Shreve 'Awarded' for Public Interest Support
"He supports students who want to pursue a career outside the law firm partner track, and says 'their idealism and social commitment should be rewarded.' Now we would like to award him," said Emily Tamlyn, Public Interest Law Foundation vice president, introducing Gene Shreve as the 2007 Leonard D. Fromm Public Interest Faculty Award-winner."
The Leonard D. Fromm Public Interest Faculty Award was established to
recognize annually the outstanding commitment of Indiana Law faculty to
public service and to public interest law. Shreve is wholly humble, but
he has, indeed, given much to Indiana Law's public interest efforts.
Last year he gifted $1 million to the School in support of public interest students. His financial contributions also helped to make possible the PILF relief trip to Biloxi, Miss.
"I'm proud of all of our graduates," Shreve said. "I am just especially grateful to students I get to meet and work with who are committed to the very special concerns of public interest law.

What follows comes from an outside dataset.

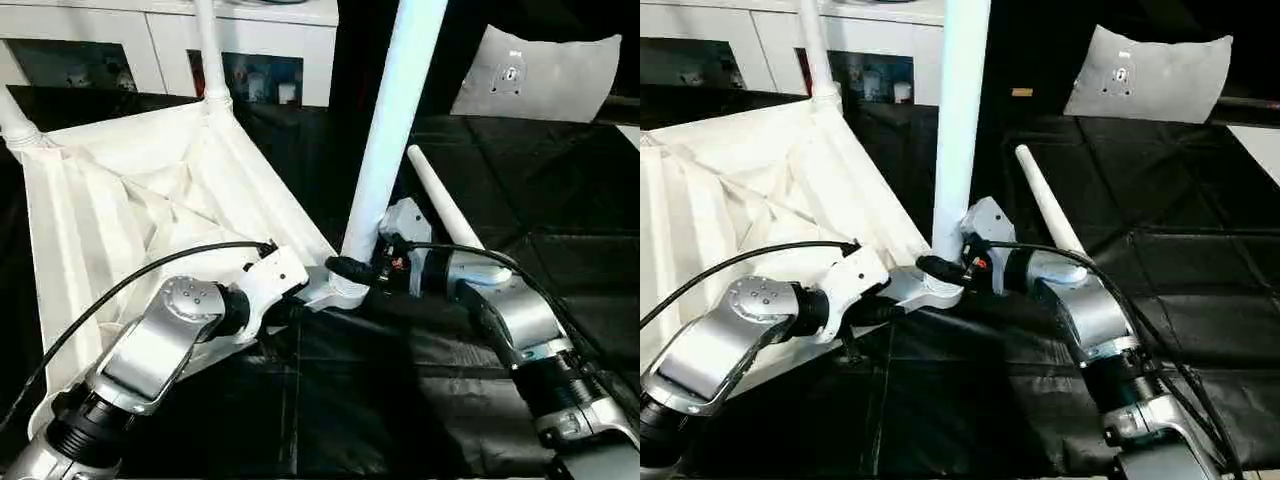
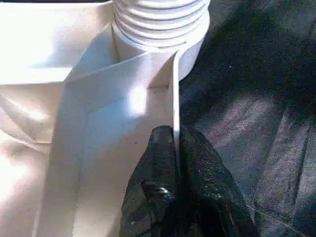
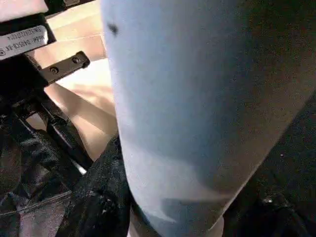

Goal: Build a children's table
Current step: Insert table leg to table base

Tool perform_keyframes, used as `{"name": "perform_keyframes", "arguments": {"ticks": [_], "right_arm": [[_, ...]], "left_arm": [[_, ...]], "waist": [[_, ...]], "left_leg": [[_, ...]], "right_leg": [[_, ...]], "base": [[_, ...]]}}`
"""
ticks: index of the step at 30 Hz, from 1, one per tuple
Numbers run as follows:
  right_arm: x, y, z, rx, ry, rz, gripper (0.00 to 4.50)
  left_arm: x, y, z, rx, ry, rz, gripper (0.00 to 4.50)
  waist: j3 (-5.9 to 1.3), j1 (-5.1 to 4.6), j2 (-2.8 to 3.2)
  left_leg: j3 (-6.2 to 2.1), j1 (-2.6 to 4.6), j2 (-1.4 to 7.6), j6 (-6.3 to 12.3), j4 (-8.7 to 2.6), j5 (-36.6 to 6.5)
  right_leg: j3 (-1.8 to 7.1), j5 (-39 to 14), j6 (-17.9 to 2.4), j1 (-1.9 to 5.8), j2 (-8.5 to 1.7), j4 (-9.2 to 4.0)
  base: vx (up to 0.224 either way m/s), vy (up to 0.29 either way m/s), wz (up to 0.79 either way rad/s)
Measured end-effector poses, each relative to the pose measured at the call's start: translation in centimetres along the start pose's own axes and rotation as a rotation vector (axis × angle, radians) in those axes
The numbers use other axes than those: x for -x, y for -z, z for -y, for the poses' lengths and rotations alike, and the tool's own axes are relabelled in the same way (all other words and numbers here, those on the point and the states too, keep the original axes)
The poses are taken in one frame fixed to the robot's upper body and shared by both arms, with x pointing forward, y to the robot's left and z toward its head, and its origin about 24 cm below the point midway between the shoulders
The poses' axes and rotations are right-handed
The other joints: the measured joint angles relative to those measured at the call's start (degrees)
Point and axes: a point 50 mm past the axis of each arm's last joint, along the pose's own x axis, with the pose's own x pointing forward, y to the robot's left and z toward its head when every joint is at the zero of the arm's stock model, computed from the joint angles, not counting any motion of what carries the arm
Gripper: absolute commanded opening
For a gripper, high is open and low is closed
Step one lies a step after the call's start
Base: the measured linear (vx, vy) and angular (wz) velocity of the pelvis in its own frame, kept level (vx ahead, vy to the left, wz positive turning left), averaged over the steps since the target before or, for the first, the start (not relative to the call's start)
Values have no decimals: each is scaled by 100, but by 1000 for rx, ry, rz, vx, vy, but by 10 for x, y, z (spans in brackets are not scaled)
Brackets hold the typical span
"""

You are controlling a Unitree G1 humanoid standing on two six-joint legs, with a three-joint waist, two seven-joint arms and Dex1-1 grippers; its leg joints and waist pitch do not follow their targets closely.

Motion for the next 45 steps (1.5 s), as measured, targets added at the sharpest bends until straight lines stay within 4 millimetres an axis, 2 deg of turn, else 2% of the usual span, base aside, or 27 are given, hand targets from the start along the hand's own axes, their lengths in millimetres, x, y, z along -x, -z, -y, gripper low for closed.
{"name": "perform_keyframes", "arguments": {"ticks": [2, 3, 5, 6, 13, 14, 15, 16, 17, 19, 27, 34, 38, 40, 45], "right_arm": [[0, 1, 0, -10, 9, 7, 191], [0, 2, -1, -19, 16, 14, 226], [0, 2, -1, -22, 22, 15, 261], [1, 9, -2, -52, 30, -1, 261], [7, 18, -6, -73, 40, -9, 317], [9, 23, -7, -92, 42, -23, 317], [11, 34, -10, -132, 46, -56, 338], [13, 36, -11, -141, 52, -48, 338], [13, 37, -11, -145, 50, -50, 338], [13, 37, -12, -146, 46, -51, 368], [16, 38, -15, -160, 38, -29, 439], [30, 43, -18, -145, 52, 10, 439], [46, 58, -20, -165, 54, -39, 439], [51, 57, -17, -152, 59, -33, 439], [58, 48, -13, -114, 29, -1, 439]], "left_arm": [[0, 0, 0, 0, 0, 0, 0], [0, 0, 0, 0, 0, 0, 0], [-1, 1, -1, -1, 0, 2, 0], [-1, 0, -1, -3, 3, 4, 0], [0, 1, 0, 1, 19, 8, 0], [0, 1, 0, 1, 21, 9, 0], [0, 1, 0, 0, 25, 10, 0], [0, 1, 0, 0, 29, 10, 0], [1, 1, 0, -2, 30, 10, 0], [0, 1, 0, -3, 30, 11, 0], [0, 1, 0, -3, 33, 14, 0], [1, 1, 0, -13, 43, 16, 0], [3, 2, -3, -35, 38, 20, 0], [4, 2, -4, -46, 35, 21, 0], [4, 2, -4, -74, 46, 23, 0]], "waist": [[0, 2, 1], [-1, 1, 1], [-2, 1, 1], [-2, 6, 0], [-5, 40, 14], [-5, 54, 14], [-3, 77, 17], [3, 89, 28], [3, 91, 37], [3, 99, 39], [5, 120, 43], [13, 145, 55], [33, 138, 84], [46, 113, 106], [49, 127, 110]], "left_leg": [[0, 0, 0, 0, 0, 0], [0, 1, 0, 0, 1, 0], [0, 1, 0, 0, 3, 0], [0, 0, 1, -1, 3, 0], [1, -1, 0, -1, 2, -1], [1, -2, 0, -1, 1, -1], [1, -7, -1, -1, 2, -1], [4, -10, -1, -1, 4, -1], [12, -7, -2, -1, 2, -1], [15, -7, 1, 0, 3, 0], [22, -7, 0, 0, 2, 0], [28, -9, -1, 1, 3, -1], [32, -14, -1, 1, 6, 0], [39, -13, -2, 7, 7, 4], [40, -14, 0, 28, 8, 17]], "right_leg": [[0, 1, -1, 0, 0, 0], [0, 1, -2, 0, 0, 1], [0, -2, 3, 0, 0, 1], [-1, -6, 9, 0, 0, 1], [4, -5, 8, -1, 1, 0], [3, -5, 8, -2, 1, 0], [4, -1, 2, -6, 0, 0], [7, 2, -3, -10, 0, 0], [15, 4, -7, -13, 0, 1], [17, 4, -6, -17, 3, 4], [23, 4, -7, -20, 3, 4], [30, 4, -7, -23, 3, 3], [34, 4, 1, -30, 3, 4], [43, 1, 17, -35, 4, 5], [45, 1, 16, -37, 7, 7]], "base": [[0, 0, 0], [0, 0, 0], [0, 0, 0], [0, 0, 0], [0, 0, 0], [0, 0, 0], [0, 0, 0], [0, 0, 0], [0, 0, 0], [0, 0, 0], [0, 0, 0], [0, 0, 0], [0, 0, 0], [0, 0, 0], [0, 0, 0]]}}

I am just very delighted to be in a position to do anything at all about that."
Shreve's award comes on the heels of both the Leon Wallace Teaching Award and the Gavel Award. Shreve's work in civil procedure, conflict of laws, and jurisprudence is nationally recognized. His scholarship includes numerous law review articles, his treatise, Understanding Civil Procedure 2nd, and the recent A Conflict-of-Laws Anthology. For his excellence in research, Shreve holds the Richard S. Melvin Professorship at Indiana Law.